Microglia play a fundamental role in maintaining and regulating the homeostasis of the CNS’s micro-environment. If the balance of the homeostasis of the human brain is interrupted, the microglial cells can be activated to restore the balance in the CNS by defending against the stimulation and protecting the structure and function of the brain. However, chronic and continuous stimulation can trigger microglia into a state known as microglial priming, which is more sensitive to potentially minor stimulation, causing a variety of health issues, such as central sensitization, chronic pain, and fibromyalgia.
Microglial priming mainly causes the boost of Aβ, tau protein as well as neuroinflammation and reduces neurotrophic factors which can cause the loss of healthy brain cells or neurons as well as the development of neuritic plaques and neurofibrillary tangles which are associated with Alzheimer’s disease. Although this “double-edged sword” plays a fundamental role, it can increase the progression of abnormal protein development and aggravate neuronal loss and dysfunction. However, research studies have ultimately demonstrated that aging can cause the progression of AD and there’s not much we can do about it.

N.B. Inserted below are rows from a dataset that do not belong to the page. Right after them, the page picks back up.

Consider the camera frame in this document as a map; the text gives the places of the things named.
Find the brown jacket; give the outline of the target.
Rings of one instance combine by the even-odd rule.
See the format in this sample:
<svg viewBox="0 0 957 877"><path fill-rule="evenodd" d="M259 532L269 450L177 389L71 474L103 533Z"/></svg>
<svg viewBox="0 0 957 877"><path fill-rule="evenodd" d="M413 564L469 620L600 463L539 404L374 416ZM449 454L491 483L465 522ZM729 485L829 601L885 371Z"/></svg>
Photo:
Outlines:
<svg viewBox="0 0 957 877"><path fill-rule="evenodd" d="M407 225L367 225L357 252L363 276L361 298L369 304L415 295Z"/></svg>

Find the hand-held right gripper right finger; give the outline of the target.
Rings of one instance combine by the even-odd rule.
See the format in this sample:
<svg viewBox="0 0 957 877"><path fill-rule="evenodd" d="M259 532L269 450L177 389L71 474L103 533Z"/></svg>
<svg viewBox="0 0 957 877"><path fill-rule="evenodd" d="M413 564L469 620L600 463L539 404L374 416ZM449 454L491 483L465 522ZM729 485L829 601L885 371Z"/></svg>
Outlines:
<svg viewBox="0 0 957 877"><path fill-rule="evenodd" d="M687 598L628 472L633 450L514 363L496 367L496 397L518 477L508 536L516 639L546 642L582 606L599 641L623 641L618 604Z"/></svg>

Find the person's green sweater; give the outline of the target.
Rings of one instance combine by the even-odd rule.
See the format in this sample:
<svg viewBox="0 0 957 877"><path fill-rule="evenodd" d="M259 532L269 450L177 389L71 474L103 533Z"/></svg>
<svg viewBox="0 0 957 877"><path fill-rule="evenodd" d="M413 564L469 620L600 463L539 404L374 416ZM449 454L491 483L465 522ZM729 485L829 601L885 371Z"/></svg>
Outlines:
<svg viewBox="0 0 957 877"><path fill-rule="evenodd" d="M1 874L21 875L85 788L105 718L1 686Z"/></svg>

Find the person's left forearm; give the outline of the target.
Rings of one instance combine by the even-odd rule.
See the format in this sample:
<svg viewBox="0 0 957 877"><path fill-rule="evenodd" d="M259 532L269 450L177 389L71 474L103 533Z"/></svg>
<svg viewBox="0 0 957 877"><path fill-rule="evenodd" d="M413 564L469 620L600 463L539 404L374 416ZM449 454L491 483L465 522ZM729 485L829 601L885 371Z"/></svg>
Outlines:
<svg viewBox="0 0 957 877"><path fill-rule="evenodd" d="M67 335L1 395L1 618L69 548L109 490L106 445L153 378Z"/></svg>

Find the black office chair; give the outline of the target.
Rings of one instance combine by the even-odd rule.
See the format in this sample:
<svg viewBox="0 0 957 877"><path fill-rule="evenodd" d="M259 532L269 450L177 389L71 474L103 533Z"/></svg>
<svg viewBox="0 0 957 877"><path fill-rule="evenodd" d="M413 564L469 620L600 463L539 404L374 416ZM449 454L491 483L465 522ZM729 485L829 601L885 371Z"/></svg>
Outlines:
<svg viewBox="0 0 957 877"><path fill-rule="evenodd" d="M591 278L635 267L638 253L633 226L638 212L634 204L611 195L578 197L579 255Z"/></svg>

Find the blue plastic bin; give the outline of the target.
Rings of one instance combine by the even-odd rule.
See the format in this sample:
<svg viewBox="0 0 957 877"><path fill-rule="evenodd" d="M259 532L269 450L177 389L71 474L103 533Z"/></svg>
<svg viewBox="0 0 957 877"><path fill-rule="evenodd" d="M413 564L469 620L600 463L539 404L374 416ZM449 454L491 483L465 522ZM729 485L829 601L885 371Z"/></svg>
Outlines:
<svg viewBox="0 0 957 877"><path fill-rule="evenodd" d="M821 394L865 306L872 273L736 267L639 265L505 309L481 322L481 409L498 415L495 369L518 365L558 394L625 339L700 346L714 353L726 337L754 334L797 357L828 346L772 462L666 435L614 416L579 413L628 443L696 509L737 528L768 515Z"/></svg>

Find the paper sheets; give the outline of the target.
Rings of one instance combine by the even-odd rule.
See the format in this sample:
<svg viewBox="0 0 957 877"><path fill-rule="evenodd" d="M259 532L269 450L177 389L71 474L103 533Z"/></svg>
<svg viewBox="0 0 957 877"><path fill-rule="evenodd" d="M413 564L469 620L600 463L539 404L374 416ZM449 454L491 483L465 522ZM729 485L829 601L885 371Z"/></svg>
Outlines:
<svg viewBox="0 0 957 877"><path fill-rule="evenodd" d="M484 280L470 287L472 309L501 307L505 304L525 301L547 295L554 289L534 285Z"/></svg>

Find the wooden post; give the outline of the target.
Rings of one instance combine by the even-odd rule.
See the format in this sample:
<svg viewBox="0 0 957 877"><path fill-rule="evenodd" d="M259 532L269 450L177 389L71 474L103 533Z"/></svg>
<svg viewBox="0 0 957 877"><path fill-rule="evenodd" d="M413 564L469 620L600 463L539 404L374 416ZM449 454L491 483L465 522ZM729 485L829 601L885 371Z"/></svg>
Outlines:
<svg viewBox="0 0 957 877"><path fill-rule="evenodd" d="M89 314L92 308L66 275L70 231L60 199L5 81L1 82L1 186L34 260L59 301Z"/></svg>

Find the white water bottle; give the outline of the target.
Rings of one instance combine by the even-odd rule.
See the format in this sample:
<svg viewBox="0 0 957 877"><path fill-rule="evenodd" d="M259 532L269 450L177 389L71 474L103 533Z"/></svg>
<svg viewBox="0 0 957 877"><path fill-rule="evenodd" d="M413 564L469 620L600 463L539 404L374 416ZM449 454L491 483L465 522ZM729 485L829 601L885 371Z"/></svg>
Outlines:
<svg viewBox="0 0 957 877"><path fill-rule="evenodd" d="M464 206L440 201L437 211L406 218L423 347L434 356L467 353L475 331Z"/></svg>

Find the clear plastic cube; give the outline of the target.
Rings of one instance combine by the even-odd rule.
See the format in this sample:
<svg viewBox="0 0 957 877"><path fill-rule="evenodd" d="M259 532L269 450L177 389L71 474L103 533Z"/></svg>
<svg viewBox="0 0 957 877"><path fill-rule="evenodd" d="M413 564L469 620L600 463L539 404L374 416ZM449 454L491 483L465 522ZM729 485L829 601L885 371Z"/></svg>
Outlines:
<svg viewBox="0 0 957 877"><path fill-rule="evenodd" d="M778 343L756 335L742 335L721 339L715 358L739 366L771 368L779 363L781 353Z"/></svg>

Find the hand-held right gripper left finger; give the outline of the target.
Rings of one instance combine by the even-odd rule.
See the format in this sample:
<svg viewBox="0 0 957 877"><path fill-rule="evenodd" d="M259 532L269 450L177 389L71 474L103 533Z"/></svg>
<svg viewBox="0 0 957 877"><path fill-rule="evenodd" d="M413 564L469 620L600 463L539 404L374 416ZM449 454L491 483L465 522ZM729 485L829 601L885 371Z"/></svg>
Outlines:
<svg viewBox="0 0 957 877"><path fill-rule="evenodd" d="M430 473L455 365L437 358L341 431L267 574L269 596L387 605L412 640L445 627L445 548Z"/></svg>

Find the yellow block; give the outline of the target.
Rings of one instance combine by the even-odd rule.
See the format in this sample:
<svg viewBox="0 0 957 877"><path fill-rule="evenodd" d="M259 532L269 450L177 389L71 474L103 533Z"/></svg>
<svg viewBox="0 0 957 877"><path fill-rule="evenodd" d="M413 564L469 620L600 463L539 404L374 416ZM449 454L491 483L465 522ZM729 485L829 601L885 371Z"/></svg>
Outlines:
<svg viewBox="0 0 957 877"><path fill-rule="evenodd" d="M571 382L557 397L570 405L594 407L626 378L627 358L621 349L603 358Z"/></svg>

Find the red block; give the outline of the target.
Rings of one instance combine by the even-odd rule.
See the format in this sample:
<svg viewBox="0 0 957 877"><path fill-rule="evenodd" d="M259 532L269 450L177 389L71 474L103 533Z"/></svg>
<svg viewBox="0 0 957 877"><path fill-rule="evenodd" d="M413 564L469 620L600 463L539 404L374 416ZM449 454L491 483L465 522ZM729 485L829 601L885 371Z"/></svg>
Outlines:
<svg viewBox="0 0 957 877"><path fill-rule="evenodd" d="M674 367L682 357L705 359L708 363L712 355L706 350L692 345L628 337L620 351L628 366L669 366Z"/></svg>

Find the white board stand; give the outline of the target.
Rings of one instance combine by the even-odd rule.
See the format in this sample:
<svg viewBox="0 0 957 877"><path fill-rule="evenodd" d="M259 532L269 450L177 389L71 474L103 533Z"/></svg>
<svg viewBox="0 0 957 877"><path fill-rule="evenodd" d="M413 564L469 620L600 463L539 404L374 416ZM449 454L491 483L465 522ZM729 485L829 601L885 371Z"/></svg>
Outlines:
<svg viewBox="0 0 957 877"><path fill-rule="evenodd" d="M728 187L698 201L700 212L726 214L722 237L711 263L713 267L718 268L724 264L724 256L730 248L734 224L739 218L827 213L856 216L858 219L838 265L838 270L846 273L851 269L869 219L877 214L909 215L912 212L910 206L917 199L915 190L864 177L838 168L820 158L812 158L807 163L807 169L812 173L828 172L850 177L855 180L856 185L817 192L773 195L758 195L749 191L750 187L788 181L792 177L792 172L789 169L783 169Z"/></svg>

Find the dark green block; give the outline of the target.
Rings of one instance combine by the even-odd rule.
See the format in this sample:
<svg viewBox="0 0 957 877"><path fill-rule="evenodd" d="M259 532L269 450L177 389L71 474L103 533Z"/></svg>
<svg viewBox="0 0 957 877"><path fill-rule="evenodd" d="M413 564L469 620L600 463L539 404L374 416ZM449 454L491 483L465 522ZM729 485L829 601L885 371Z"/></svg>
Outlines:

Microglial cells play a fundamental role as the protectors of the brain and they ultimately help maintain as well as regulate the homeostasis of the CNS microenvironment. However, continuous stimulation can cause the microglia to trigger and activate at a much stronger state which is known as microglial priming. Once the microglial cells go into protective mode, however, primed microglia can become much more sensitive to even minor stimulation and they have a much stronger possibility of reacting towards normal cells. Microglial priming has been associated with neuroinflammation and Alzheimer’s disease (AD) as well as central sensitization and fibromyalgia. – Dr. Alex Jimenez D.C., C.C.S.T. Insight
AD is one of the most common types of dementia among older adults. However, the pathogenesis of AD is misunderstood and there is no definitive treatment for the neurological disease. Research studies have ultimately demonstrated that the activation and priming of microglial cells may contribute to the pathogenesis of AD. The scope of our information is limited to chiropractic, musculoskeletal and nervous health issues as well as functional medicine articles, topics, and discussions. To further discuss the subject matter above, please feel free to ask Dr. Alex Jimenez or contact us at 915-850-0900 .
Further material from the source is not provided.